[Data excerpts]

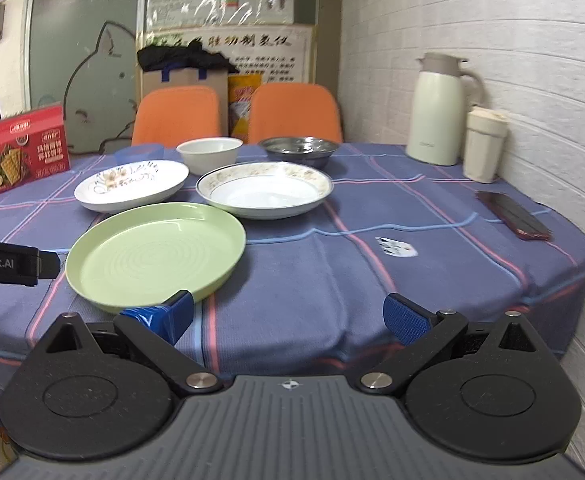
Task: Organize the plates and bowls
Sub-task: 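Reach the left tool to the light-green plate and grip its rim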
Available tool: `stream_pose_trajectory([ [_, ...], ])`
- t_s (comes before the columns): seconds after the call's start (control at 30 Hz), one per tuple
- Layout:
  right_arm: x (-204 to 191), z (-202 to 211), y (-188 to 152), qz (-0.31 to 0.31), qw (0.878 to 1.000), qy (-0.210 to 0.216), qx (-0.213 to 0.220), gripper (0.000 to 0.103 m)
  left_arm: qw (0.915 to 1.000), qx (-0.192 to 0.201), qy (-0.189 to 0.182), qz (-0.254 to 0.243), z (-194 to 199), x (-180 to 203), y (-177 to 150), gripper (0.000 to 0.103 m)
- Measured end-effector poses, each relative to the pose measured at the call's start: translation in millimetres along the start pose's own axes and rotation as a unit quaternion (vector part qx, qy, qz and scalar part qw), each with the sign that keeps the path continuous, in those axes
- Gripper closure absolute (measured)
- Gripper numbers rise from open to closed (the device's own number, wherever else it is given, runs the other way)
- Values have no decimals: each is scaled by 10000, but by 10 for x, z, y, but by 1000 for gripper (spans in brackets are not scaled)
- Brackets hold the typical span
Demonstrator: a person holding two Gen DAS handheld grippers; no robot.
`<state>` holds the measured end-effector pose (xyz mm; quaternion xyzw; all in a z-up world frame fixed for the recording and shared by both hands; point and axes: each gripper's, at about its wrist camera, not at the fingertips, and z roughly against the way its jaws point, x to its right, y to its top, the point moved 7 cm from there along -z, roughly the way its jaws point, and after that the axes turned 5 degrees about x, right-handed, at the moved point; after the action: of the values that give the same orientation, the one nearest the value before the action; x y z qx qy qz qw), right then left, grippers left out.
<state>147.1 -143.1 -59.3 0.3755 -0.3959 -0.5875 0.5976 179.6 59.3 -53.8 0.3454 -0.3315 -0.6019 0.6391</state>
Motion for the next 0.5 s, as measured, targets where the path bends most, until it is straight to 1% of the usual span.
stream_pose_trajectory([
  [0.17,-81,-472,133,23,9994,92,-334,14,9987,-431,-164,210,-428,-82,96,7],
  [0.3,-131,-789,168,-19,9976,239,-648,14,9956,-740,-511,257,-724,-21,133,7],
  [0.4,-198,-950,148,60,9956,399,-842,14,9943,-853,-589,253,-882,-2,130,7],
  [0.47,-247,-1034,114,146,9938,492,-987,14,9948,-803,-589,233,-929,-6,142,7],
  [0.5,-262,-1045,114,101,9937,579,-959,14,9945,-817,-620,197,-942,3,149,7],
])
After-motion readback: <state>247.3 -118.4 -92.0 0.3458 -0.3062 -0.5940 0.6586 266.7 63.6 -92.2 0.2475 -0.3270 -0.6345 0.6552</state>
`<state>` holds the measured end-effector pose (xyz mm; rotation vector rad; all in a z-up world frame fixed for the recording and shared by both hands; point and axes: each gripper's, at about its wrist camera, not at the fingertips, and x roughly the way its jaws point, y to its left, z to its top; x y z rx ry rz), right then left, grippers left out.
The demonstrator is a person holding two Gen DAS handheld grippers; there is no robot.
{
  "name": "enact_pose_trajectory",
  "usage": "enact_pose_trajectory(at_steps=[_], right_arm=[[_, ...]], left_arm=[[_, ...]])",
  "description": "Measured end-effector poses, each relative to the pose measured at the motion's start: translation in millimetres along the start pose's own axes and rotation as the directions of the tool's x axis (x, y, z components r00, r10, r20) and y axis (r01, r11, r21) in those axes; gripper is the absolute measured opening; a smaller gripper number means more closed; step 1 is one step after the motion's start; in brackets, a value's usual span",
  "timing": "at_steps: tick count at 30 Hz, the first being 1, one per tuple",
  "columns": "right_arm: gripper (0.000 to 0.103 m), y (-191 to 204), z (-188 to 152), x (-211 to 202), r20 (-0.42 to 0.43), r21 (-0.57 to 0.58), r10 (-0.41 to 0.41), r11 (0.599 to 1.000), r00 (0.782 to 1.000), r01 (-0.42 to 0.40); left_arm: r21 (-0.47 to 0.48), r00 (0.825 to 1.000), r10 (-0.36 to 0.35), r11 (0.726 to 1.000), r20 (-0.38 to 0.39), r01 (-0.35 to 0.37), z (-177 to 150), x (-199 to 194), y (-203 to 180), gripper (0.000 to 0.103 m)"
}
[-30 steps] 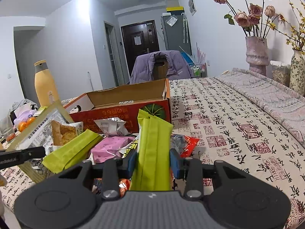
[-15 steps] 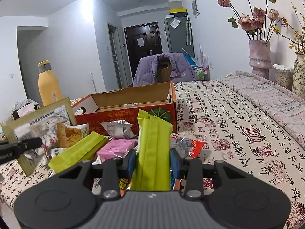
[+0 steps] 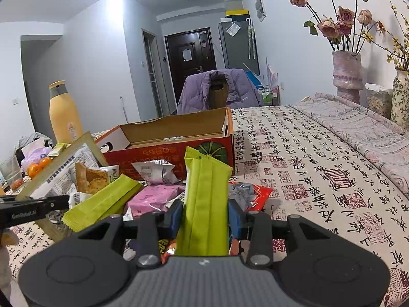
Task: Organize snacks
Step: 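Lift both held packets and carry them over the open cardboard box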
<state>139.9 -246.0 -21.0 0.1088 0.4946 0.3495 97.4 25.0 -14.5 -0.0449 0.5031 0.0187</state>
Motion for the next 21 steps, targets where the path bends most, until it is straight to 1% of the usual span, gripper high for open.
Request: enact_pose_trajectory(at_steps=[5, 10, 16, 21], right_arm=[[0.037, 1, 0, 0, 0.0, -0.004, 0.0, 1.0, 1.0, 0.0], [0.037, 4, 2, 0, 0.006, -0.012, 0.004, 1.0, 1.0, -0.004], [0.037, 8, 8, -1, 0.022, -0.026, 0.007, 1.0, 1.0, -0.007], [0.037, 14, 20, 1, 0.046, -0.044, 0.013, 0.999, 0.999, -0.011]], left_arm=[[0.005, 0.999, 0.009, 1.0, 0.043, -0.009, -1, -9, -2, 0.013], [0.016, 0.995, 0.017, 1.0, 0.099, -0.018, 5, -21, -3, 0.013], [0.031, 0.986, 0.03, 0.999, 0.161, -0.035, 15, -31, -3, 0.012], [0.029, 0.979, 0.041, 0.998, 0.2, -0.048, 26, -35, -1, 0.012]])
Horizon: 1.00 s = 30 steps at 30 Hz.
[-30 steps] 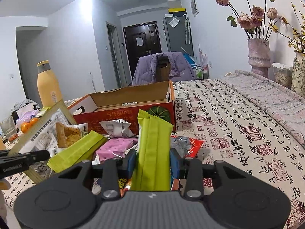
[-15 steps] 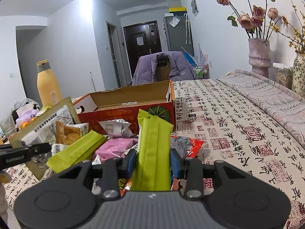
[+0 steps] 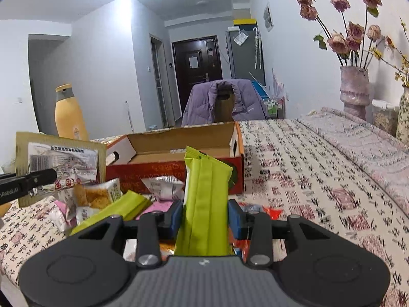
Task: Organize snacks
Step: 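Lift both held packets and carry them over the open cardboard box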
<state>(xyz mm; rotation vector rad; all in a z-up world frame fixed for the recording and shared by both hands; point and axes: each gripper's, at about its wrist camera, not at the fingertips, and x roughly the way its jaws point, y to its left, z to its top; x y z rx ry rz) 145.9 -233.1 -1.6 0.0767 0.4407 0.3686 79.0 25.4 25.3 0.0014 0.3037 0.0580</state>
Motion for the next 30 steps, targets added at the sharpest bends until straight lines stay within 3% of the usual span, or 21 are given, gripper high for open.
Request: enact_pose_trajectory(at_steps=[17, 23, 30], right_arm=[[0.037, 12, 47, 21, 0.065, -0.046, 0.015, 0.999, 0.998, -0.012], [0.037, 10, 84, 57, 0.05, -0.059, -0.006, 0.998, 0.999, 0.009], [0.037, 9, 121, 121, -0.036, -0.098, -0.048, 0.994, 0.998, 0.044]], left_arm=[[0.019, 0.991, 0.005, 1.0, 0.136, -0.008, 48, -1, -2, 0.012], [0.019, 0.992, 0.02, 1.0, 0.128, -0.023, 74, 31, 1, 0.012], [0.044, 0.997, 0.039, 0.998, 0.062, -0.042, 96, 90, 8, 0.012]])
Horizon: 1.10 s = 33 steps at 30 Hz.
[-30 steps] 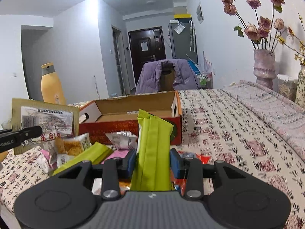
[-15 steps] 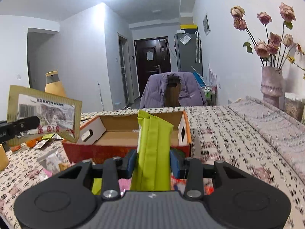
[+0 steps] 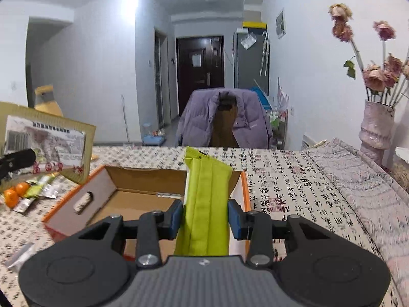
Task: Organize snacks
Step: 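Lift both held packets and carry them over the open cardboard box, then open the left tool over the box while the right tool releases the green packet inside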
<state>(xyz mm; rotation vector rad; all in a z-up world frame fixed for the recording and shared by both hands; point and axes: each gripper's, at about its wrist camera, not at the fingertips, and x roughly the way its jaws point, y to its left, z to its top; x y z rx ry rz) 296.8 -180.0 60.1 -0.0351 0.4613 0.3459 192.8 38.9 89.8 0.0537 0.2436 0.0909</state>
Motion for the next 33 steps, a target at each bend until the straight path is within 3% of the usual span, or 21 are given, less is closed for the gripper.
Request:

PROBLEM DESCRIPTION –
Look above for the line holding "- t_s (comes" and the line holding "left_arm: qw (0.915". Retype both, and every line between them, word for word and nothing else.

EXERCISE RESULT –
- t_s (comes before the columns): seconds after the call's start (control at 30 Hz), one per tuple
- Layout:
  right_arm: x (-204 to 191), z (-202 to 211), y (-188 to 152), qz (-0.31 to 0.31), qw (0.878 to 1.000), qy (-0.210 to 0.216), qx (-0.213 to 0.220), gripper (0.000 to 0.103 m)
  left_arm: qw (0.915 to 1.000), qx (-0.192 to 0.201), qy (-0.189 to 0.182), qz (-0.254 to 0.243), z (-194 to 199), x (-180 to 203), y (-177 to 150), gripper (0.000 to 0.103 m)

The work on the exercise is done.